At recess she knocks on Mr. Lemmon’s door. She tells him about the tree. He doesn’t say anything at first, and she thinks, oh no, I’m going to get the strap.
Then he says, “Come here, Madeleine.” He is sitting behind his desk, and she thinks, I’m not going to get the strap after all, he is going to make me do exercises. She feels tired because this means she will have to start feeling sorry for Mr. Lemmon too. She approaches his desk and sighs—she ought to have known that this is what happens. She stands close enough for him to reach out and squeeze her arm muscle, and he does reach out, but he takes her hand instead. He shakes it. “I’m impressed, Madeleine, very impressed.”
That I hacked up a tree?
“Most children would not have the courage to confess as you’ve just done.”

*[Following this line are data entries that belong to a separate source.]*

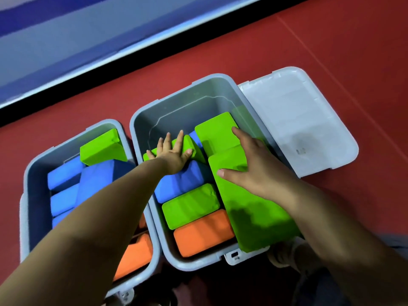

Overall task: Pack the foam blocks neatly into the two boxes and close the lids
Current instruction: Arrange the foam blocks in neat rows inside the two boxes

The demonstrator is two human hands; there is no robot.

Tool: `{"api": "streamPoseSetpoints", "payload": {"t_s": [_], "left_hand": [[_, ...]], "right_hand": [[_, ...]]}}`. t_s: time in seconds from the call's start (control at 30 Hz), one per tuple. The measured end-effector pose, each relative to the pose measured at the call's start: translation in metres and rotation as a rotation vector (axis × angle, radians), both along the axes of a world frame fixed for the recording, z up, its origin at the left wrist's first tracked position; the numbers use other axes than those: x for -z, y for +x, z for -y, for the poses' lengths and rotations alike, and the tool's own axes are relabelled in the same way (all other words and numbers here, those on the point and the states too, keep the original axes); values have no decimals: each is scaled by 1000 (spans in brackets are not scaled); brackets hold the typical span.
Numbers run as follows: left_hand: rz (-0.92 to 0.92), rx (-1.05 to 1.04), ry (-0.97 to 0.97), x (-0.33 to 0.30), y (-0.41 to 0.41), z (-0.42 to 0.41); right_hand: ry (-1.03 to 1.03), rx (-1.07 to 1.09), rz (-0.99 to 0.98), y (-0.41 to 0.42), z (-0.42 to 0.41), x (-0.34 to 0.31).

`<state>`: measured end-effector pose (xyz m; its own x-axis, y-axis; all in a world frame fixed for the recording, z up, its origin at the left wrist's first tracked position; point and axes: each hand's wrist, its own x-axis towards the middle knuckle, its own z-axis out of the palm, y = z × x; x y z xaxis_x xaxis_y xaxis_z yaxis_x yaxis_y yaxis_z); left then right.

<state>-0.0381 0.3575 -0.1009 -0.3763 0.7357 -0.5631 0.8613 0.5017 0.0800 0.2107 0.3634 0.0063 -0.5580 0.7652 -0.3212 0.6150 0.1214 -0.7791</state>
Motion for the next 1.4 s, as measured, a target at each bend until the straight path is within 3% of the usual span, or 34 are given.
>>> {"api": "streamPoseSetpoints", "payload": {"t_s": [0.13, 0.3, 0.4, 0.5, 0.63, 0.87, 0.93, 1.03, 1.1, 1.2, 1.4], "left_hand": [[74, -36, 68, -22, -15, 24], [-193, -140, 325, -59, -58, 96], [-281, -310, 212, -73, -78, 145], [-199, -469, 72, -69, -87, 192], [39, -633, 68, -52, -87, 234], [18, -797, 133, -27, -63, 248], [161, -1024, 312, -21, -55, 246], [439, -1558, 760, -24, -48, 236], [510, -1821, 907, -29, -50, 232], [751, -2116, 760, -39, -49, 224], [1134, -2145, 592, -51, -30, 232]], "right_hand": [[25, 11, 31, -4, -2, -1], [33, -20, 47, -17, -1, 0], [31, -50, 68, -29, -1, 5], [32, -91, 84, -40, 1, 7], [31, -142, 115, -47, 4, 11], [23, -144, 154, -41, 3, 20], [10, -139, 149, -40, 2, 22], [-4, -140, 142, -41, 1, 23], [-2, -154, 138, -43, 2, 24], [-11, -162, 138, -44, 4, 24], [-32, -151, 128, -42, 4, 20]]}}
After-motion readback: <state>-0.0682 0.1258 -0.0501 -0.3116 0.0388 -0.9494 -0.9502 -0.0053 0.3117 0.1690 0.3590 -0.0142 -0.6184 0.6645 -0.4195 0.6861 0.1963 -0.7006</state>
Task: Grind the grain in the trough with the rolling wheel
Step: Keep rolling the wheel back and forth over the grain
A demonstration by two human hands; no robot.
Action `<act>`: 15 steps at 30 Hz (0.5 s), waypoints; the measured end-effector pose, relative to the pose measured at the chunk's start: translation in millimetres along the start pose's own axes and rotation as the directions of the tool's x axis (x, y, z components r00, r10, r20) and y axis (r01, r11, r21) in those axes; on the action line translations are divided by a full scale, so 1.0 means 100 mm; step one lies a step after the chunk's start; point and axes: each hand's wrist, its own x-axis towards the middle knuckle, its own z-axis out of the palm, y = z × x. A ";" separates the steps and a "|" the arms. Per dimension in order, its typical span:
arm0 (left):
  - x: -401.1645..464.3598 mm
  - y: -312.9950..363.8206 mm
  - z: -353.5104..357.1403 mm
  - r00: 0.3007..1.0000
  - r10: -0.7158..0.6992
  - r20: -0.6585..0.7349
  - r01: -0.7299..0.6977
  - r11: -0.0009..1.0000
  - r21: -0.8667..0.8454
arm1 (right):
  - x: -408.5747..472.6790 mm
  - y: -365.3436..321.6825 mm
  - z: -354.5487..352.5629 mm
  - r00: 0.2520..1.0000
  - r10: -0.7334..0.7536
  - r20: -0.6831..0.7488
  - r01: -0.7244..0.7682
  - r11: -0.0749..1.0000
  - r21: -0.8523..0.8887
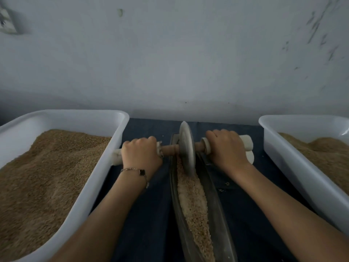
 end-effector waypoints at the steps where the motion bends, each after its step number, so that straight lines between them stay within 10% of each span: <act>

Courage. A hail of bullets. Saving a dog from rapids. Being a juvenile delinquent. Confessing to it.
“Run along now, Madeleine.”
Mr. March doesn’t call the exercise group for a week after Halloween. And then, in the second week of November: “The following little girls will remain after the bell: Diane Vogel, Joyce Nutt, Grace Novotny …”
Madeleine waits for her name, the hot feeling in her underpants, the sick feeling in her stomach.
“… Marjorie Nolan … and Claire McCarroll.”
What?
The bell goes. The clatter of chairs as everyone but the exercise group gets up to flee for another day. Madeleine remains at her desk and glances over at Claire, who has turned pink. When the room is clear, the members of the exercise group rise from their desks and line up shoulder to shoulder along the back wall, against the coat hooks. Claire follows them and fills the empty place next to Marjorie. From her desk, Madeleine can see that Claire’s knees have turned pink too. What does Claire think is going to happen? She is in the cave now. From outside it looks like an ordinary mountain.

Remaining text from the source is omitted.